Mariano Caroline, Williams Grant, Deal Allison, Alston Shani, Bryant Ashley Leak, Jolly Trevor, Muss Hyman B
Medical Oncology, Royal Columbian Hospital, New Westminister, British Columbia, Canada; Medicine/Hematology-Oncology, Division of Geriatric Medicine, Biostatistics Core, Lineberger Comprehensive Cancer Center, and School of Nursing, University of North Carolina, Chapel Hill, Chapel Hill, North Carolina, USA
Medical Oncology, Royal Columbian Hospital, New Westminister, British Columbia, Canada; Medicine/Hematology-Oncology, Division of Geriatric Medicine, Biostatistics Core, Lineberger Comprehensive Cancer Center, and School of Nursing, University of North Carolina, Chapel Hill, Chapel Hill, North Carolina, USA.
Oncologist. 2015 Jul;20(7):767-72. doi: 10.1634/theoncologist.2015-0023. Epub 2015 Jun 1.
Geriatric assessment (GA) is an important tool for management of older cancer patients; however, GA research has been performed primarily in the outpatient setting. The primary objective of this study was to determine feasibility of GA during an unplanned hospital stay. Secondary objectives were to describe deficits found with GA, to assess whether clinicians recognized and addressed deficits, and to determine 30-day readmission rates.
The study was designed as an extension of an existing registry, "Carolina Senior: Registry for Older Patients." Inclusion criteria were age 70 and older and biopsy-proven solid tumor, myeloma, or lymphoma. Patients had to complete the GA within 7 days of nonelective admission to University of North Carolina Hospital.
A total of 142 patients were approached, and 90 (63%) consented to participation. All sections of GA had at least an 83% completion rate. Overall, 53% of patients reported problems with physical function, 63% had deficits in instrumental activities of daily living, 34% reported falls, 12% reported depression, 31% had ≥10% weight loss, and 12% had abnormalities in cognition. Physician documentation of each deficit ranged from 20% to 46%. Rates of referrals to allied health professionals were not significantly different between patients with and without deficits. The 30-day readmission rate was 29%.
GA was feasible in this population. Hospitalized older cancer patients have high levels of functional and psychosocial deficits; however, clinician recognition and management of deficits were poor. The use of GA instruments to guide referrals to appropriate services is a way to potentially improve outcomes in this vulnerable population.
Geriatric assessment (GA) is an important tool in the management of older cancer patients; however, its primary clinical use has been in the outpatient setting. During an unplanned hospitalization, patients are extremely frail and are most likely to benefit from GA. This study demonstrates that hospitalized older adults with cancer have high levels of functional deficits on GA. These deficits are under-recognized and poorly managed by hospital-based clinicians in a tertiary care setting. Incorporation of GA measures during a hospital stay is a way to improve outcomes in this population.

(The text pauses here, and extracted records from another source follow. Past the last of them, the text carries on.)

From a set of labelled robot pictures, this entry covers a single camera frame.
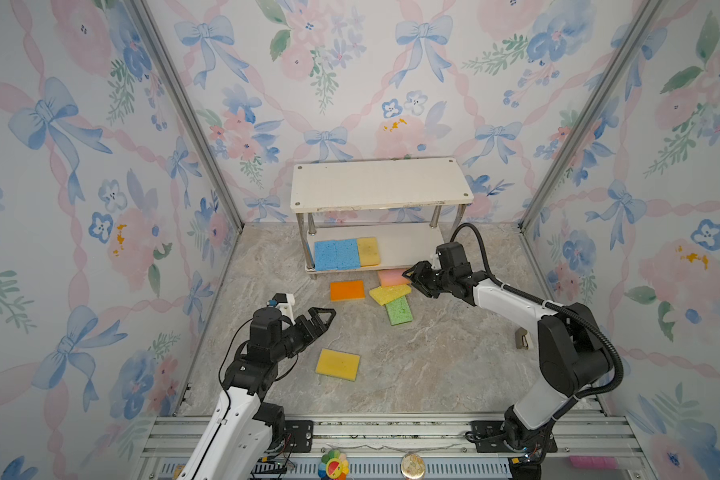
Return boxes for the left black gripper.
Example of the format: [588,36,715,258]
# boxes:
[270,307,333,365]

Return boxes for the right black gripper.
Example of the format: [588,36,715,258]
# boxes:
[400,262,453,299]

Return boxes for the orange sponge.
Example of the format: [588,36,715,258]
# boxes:
[330,280,365,302]

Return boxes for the blue sponge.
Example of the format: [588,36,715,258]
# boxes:
[314,240,338,271]
[335,239,361,270]

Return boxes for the blue sponge front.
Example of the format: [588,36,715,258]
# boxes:
[335,239,361,270]

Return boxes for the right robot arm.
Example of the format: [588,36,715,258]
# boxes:
[403,261,624,458]

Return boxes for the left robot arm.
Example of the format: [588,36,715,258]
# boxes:
[179,304,337,479]

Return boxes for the white two-tier metal shelf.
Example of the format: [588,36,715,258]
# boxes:
[290,158,474,275]

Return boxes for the pink sponge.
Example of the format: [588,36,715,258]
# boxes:
[377,269,410,288]

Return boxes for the light yellow cellulose sponge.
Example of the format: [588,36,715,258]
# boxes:
[369,285,412,306]

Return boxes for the green sponge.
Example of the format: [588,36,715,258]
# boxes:
[385,296,413,326]

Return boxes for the small grey stapler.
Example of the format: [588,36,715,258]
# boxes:
[514,328,532,350]

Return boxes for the colourful flower toy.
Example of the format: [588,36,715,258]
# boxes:
[317,450,350,480]

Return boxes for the round gold badge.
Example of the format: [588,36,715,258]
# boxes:
[400,453,426,480]

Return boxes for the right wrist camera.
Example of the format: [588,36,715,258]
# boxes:
[436,242,471,271]

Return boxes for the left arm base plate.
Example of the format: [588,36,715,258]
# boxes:
[265,420,315,455]

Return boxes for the aluminium front rail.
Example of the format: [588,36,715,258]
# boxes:
[128,410,658,480]

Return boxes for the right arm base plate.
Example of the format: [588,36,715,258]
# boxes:
[464,419,558,456]

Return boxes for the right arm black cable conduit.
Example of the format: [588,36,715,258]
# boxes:
[449,222,625,415]

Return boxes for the right aluminium frame post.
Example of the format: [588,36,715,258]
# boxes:
[518,0,664,234]

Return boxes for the aluminium frame post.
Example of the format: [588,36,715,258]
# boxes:
[124,0,244,235]
[518,0,664,234]

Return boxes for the left aluminium frame post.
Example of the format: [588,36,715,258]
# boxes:
[124,0,244,235]

老年评估(GA)是管理老年癌症患者的一项重要工具;然而,GA研究主要是在门诊环境中进行的。本研究的主要目的是确定在计划外住院期间进行GA的可行性。次要目的是描述GA发现的缺陷,评估临床医生是否认识到并处理了这些缺陷,并确定30天再入院率。
本研究设计为现有登记系统“卡罗莱纳老年人:老年患者登记系统”的扩展。纳入标准为年龄70岁及以上且经活检证实为实体瘤、骨髓瘤或淋巴瘤。患者必须在非选择性入住北卡罗来纳大学医院的7天内完成GA。
共联系了142名患者,90名(63%)同意参与。GA的所有部分完成率至少为83%。总体而言,53%的患者报告存在身体功能问题,63%的患者在日常生活工具性活动方面存在缺陷,34%的患者报告有跌倒情况,12%的患者报告有抑郁症状,31%的患者体重减轻≥10%,12%的患者存在认知异常。医生对每种缺陷的记录比例在20%至46%之间。有缺陷和无缺陷患者转介至联合健康专业人员的比例无显著差异。30天再入院率为29%。
GA在该人群中是可行的。住院的老年癌症患者存在高水平的功能和心理社会缺陷;然而,临床医生对缺陷的认识和管理较差。使用GA工具来指导转介至适当的服务是一种潜在改善这一脆弱人群结局的方法。
老年评估(GA)是管理老年癌症患者的一项重要工具;然而,其主要临床应用一直是在门诊环境中。在计划外住院期间,患者极其虚弱,最有可能从GA中获益。本研究表明,住院的老年癌症患者在GA上存在高水平的功能缺陷。这些缺陷在三级医疗环境中未得到医院临床医生的充分认识和妥善管理。在住院期间纳入GA措施是改善这一人群结局的一种方法。